_EXERCISE DIRECTIONS_
Please retype the listing below word for word and exclude its images.

_AVAILABLE DATA_
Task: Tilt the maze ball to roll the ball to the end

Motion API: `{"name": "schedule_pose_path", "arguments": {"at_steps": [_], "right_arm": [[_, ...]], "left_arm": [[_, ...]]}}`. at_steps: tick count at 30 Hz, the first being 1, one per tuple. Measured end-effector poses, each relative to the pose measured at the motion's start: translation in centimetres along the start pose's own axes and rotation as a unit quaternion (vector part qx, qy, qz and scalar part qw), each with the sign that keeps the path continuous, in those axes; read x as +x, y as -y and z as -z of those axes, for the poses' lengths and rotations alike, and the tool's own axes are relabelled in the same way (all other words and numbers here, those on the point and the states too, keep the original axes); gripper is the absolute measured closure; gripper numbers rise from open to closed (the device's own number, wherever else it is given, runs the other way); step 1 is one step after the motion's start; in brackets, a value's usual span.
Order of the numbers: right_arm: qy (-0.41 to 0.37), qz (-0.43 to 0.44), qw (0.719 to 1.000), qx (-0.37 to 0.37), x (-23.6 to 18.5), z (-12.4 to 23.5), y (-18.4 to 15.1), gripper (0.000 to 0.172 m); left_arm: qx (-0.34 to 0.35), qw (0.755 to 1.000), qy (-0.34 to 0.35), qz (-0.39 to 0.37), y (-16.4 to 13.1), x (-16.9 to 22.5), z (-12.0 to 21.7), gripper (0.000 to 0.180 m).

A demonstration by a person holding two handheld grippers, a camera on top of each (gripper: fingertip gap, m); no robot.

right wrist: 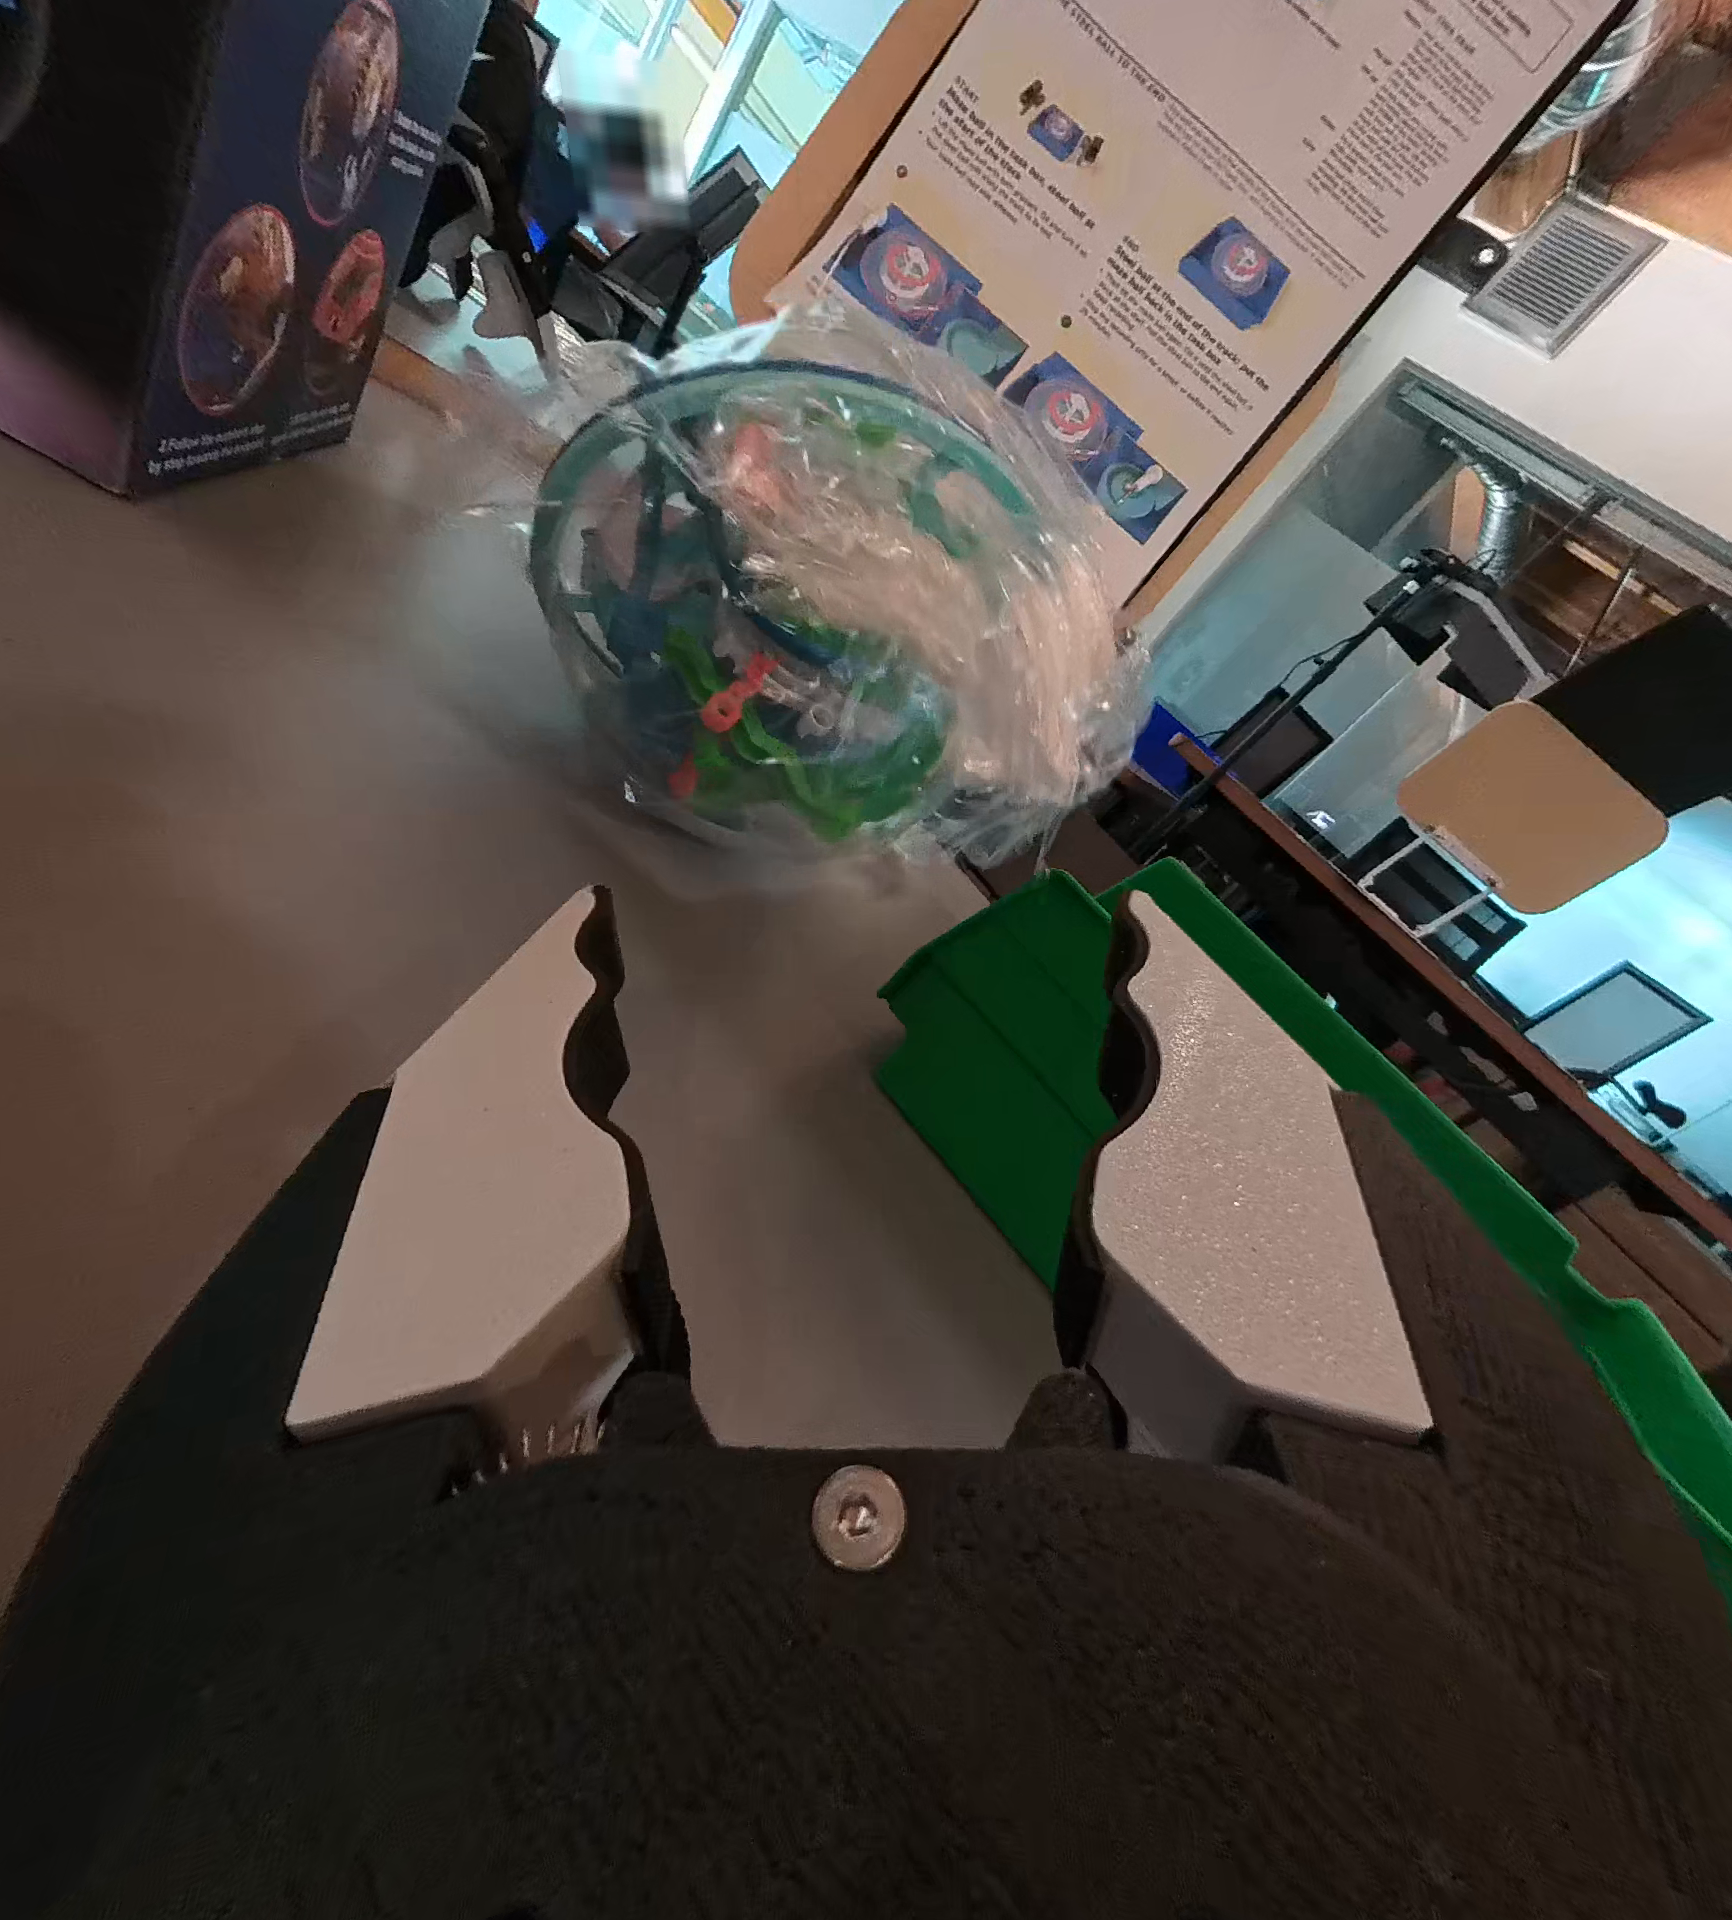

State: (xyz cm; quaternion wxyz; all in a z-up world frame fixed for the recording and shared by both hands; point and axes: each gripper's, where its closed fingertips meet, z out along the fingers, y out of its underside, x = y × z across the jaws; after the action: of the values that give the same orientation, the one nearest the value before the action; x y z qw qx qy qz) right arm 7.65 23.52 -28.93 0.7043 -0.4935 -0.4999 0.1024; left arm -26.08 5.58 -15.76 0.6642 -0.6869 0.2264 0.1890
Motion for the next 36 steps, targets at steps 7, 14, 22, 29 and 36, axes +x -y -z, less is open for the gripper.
{"name": "schedule_pose_path", "arguments": {"at_steps": [7,14,22,29,36], "right_arm": [[0.016,-0.025,1.000,0.010,-0.2,-0.1,0.1,0.081],[0.019,-0.022,0.999,0.019,-0.2,0.1,0.5,0.087],[0.026,-0.034,0.999,0.020,-0.4,-0.1,0.4,0.090],[0.014,-0.008,1.000,0.023,-0.2,0.1,0.8,0.089],[0.025,0.018,0.993,0.115,-2.6,0.8,9.5,0.125]], "left_arm": [[-0.016,0.997,-0.058,-0.039,-1.3,-0.1,-2.4,0.089],[-0.003,0.998,-0.043,-0.054,-1.1,-2.7,-1.9,0.104],[-0.114,0.970,-0.043,-0.211,-1.3,-4.2,-2.9,0.136],[-0.183,0.955,-0.006,-0.233,1.0,-5.5,-4.1,0.160],[-0.220,0.924,0.070,-0.304,6.3,-3.4,-2.5,0.161]]}}
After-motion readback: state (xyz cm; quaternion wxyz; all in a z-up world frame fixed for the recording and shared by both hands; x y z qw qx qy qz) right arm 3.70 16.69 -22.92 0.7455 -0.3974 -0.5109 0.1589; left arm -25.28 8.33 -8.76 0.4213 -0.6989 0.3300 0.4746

_EXERCISE OUTPUT_
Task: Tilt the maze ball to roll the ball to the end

Motion API: `{"name": "schedule_pose_path", "arguments": {"at_steps": [_], "right_arm": [[_, ...]], "left_arm": [[_, ...]]}}`. at_steps: tick count at 30 Hz, the first being 1, one per tuple. Measured end-effector poses, each relative to the pose measured at the motion's start: translation in centimetres along the start pose's own axes and rotation as a unit quaternion (vector part qx, qy, qz and scalar part qw), each with the sign that keeps the path continuous, in those axes; read x as +x, y as -y and z as -z of those axes, for the poses' lengths and rotations alike, and the tool's own axes are relabelled in the same way (all other words and numbers here, those on the point and the states too, keep the original axes); gripper is the absolute measured closure; gripper numbers rise from open to closed (the device's own number, wherever else it is given, runs the other way); step 1 is one step after the motion's start; in brackets, a value's usual span.
Order of the numbers: right_arm: qy (-0.41 to 0.37), qz (-0.43 to 0.44), qw (0.719 to 1.000), qx (-0.37 to 0.37), x (-23.6 to 18.5), z (-12.4 to 23.5), y (-18.4 to 15.1), gripper (0.000 to 0.172 m); left_arm: qx (-0.34 to 0.35), qw (0.755 to 1.000), qy (-0.34 to 0.35), qz (-0.39 to 0.37), y (-16.4 to 13.1), x (-16.9 to 22.5), z (-12.0 to 21.7), gripper (0.000 to 0.180 m).

A demonstration by a person holding two handheld grippers, a camera on top of each (gripper: fingertip gap, m); no robot.

right wrist: 

State: (xyz cm; quaternion wxyz; all in a z-up world frame fixed for the recording and shared by both hands; point and axes: each gripper's, where its closed fingertips meet, z out along the fingers, y out of its underside, x = y × z across the jaws; after the action: of the values that give the same orientation, the one nearest the value before the action; x y z qw qx qy qz) right arm 7.65 23.52 -28.93 0.7043 -0.4935 -0.4999 0.1024; left arm -26.08 5.58 -15.76 0.6642 -0.6869 0.2264 0.1890
Motion for the next 36 steps, targets at steps 7, 14, 22, 29 and 36, axes +x -y -z, less is open for the gripper.
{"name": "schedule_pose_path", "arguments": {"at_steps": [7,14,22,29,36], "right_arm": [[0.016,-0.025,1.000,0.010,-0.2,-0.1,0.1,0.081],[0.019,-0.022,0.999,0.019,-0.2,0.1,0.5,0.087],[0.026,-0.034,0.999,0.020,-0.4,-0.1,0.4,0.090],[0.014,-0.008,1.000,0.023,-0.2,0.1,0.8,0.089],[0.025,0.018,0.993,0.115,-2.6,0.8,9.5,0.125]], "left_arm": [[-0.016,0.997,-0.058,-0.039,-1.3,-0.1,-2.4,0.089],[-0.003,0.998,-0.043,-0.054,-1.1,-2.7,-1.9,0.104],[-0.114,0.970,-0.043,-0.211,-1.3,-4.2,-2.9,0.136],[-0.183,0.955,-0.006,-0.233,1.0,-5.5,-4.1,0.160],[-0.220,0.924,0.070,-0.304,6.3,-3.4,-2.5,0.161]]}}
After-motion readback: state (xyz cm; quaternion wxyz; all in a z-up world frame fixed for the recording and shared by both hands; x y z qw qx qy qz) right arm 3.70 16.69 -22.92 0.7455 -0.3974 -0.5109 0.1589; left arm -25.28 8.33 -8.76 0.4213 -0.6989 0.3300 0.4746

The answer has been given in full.